Qclarity, produced by Paragon Biosciences, looks to improve the quality and speed of breast cancer diagnoses.
About 30 million women are screened for breast cancer each year in the US, yet the process always requires a stringent series of tests and drawn out, highly stressful, waiting periods between follow-up biopsies. After this, 75% of them come back not having found any cancer at all. But this harrowing process could be about to change forever with the development of QuantX, the first ever computer-aided breast cancer diagnosis system to be cleared by the FDA [1].
Longevity.Technology: AI systems and human radiologists make highly effective tag-teams, this development demonstrates further expansion of the approvals by the US FDA of AI-supported technologies.
The TRL score for this Longevity.Technology domain is currently set at: ‘Technology completes secondary trials and provides further evidence for safety and efficacy.‘
The TRL score for the technology addressed in this article is: ‘Late proof of concept demonstrated in real-life conditions.’

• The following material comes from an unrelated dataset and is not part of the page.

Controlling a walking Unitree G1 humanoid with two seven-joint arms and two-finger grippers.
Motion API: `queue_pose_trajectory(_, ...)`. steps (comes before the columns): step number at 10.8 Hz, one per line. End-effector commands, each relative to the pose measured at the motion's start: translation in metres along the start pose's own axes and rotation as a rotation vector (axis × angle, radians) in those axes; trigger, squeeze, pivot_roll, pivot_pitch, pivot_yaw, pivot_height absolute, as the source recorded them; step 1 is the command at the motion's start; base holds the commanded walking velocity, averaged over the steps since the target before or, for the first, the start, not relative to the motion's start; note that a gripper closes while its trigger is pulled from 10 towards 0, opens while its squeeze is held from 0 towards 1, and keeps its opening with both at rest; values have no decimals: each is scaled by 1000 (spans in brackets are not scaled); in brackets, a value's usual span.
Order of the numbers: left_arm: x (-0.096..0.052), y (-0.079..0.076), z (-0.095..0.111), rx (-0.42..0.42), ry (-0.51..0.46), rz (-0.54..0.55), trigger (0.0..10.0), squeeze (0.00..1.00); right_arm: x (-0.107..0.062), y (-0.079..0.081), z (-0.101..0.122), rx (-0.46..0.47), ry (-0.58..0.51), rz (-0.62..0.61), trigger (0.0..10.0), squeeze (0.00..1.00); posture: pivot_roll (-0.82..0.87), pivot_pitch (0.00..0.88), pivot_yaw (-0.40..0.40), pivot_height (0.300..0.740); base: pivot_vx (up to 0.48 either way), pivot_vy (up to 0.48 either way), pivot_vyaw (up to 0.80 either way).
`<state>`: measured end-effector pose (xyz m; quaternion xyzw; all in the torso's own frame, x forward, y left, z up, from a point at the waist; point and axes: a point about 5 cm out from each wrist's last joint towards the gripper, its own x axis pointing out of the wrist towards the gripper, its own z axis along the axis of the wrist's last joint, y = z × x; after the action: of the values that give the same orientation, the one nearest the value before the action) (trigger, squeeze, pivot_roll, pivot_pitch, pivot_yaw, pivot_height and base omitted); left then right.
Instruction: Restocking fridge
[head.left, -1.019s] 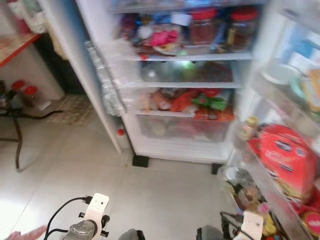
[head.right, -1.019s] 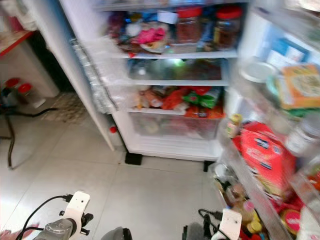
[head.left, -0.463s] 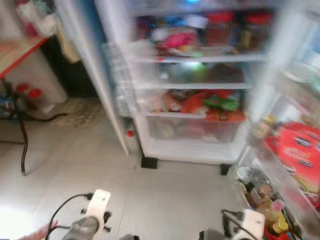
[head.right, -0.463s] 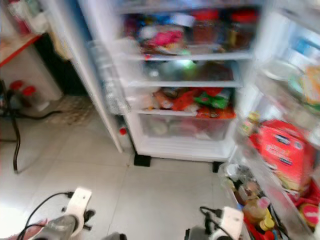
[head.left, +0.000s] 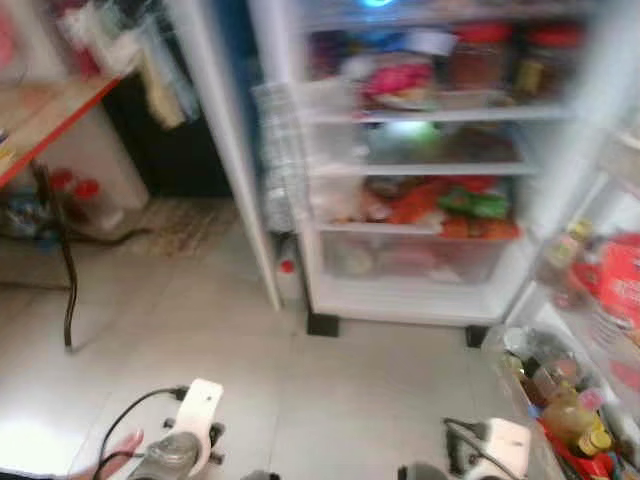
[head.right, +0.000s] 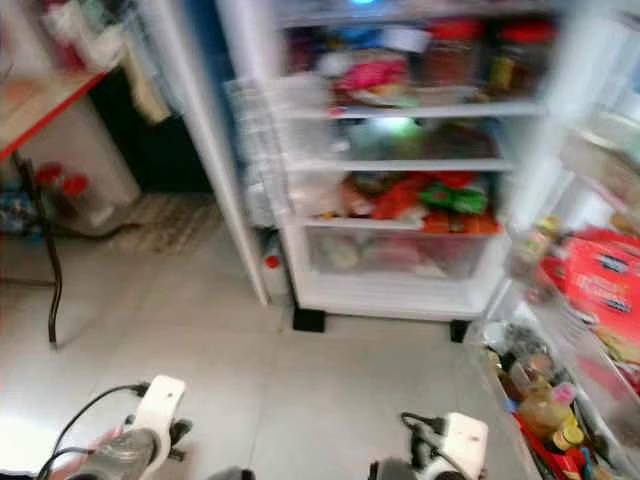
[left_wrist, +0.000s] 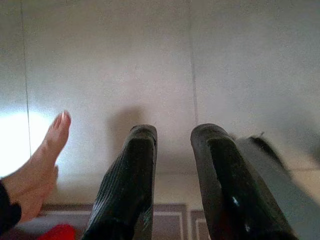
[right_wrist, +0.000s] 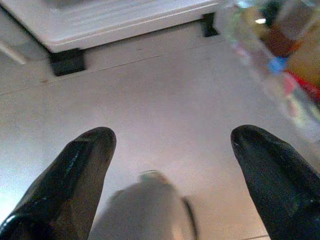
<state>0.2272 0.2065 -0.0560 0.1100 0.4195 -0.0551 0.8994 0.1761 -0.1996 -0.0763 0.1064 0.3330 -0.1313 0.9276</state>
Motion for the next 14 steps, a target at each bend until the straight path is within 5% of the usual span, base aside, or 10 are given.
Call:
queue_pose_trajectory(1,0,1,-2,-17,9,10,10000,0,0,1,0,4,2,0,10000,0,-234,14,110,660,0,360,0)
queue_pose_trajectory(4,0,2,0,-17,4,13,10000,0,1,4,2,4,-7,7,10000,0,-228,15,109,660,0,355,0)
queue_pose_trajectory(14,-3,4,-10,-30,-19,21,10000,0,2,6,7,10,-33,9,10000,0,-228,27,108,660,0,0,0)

Spun out from research by Dr Mareyllen L Giger at the University of Chicago, QuantX was incubated at the startup Quantative Insights before being acquired by Qlarity Imaging and Paragon Biosciences. And now, having obtained FDA approval for breast cancer, the two companies are looking to expand the system’s applications to address more indications.
Once the early implementation phase of QuantX is completed, which is currently being developed for clinical use with the help of radiologists at the MD Anderson Cancer Center at the Universities of Texas and Chicago, who are using the AI alongside their own medical expertise to form more accurate and speedy diagnoses.
The vision Paragon Biosciences have is of AI and doctors working in tandem to diagnose patients, rather than the former replacing the latter. “Radiology is the backbone of diagnosing many diseases today,” says Jeffrey Aronin, Paragon chairman and CEO. “We believe the future is radiologists with technology.”
According to Paragon, a clinical trial has showed that the program is able to reduce missed breast cancers by 39% and produce a 20% improvement to the overall accuracy of the diagnoses it produces. If this is matched with a similar increase in speed, the results could prove to be even more beneficial to millions of women.
“We are entering an exciting time where advances in supercomputing and machine learning make it possible for artificial intelligence to deliver on its promise for drug discovery, drug development and diagnostics,” says Aronin.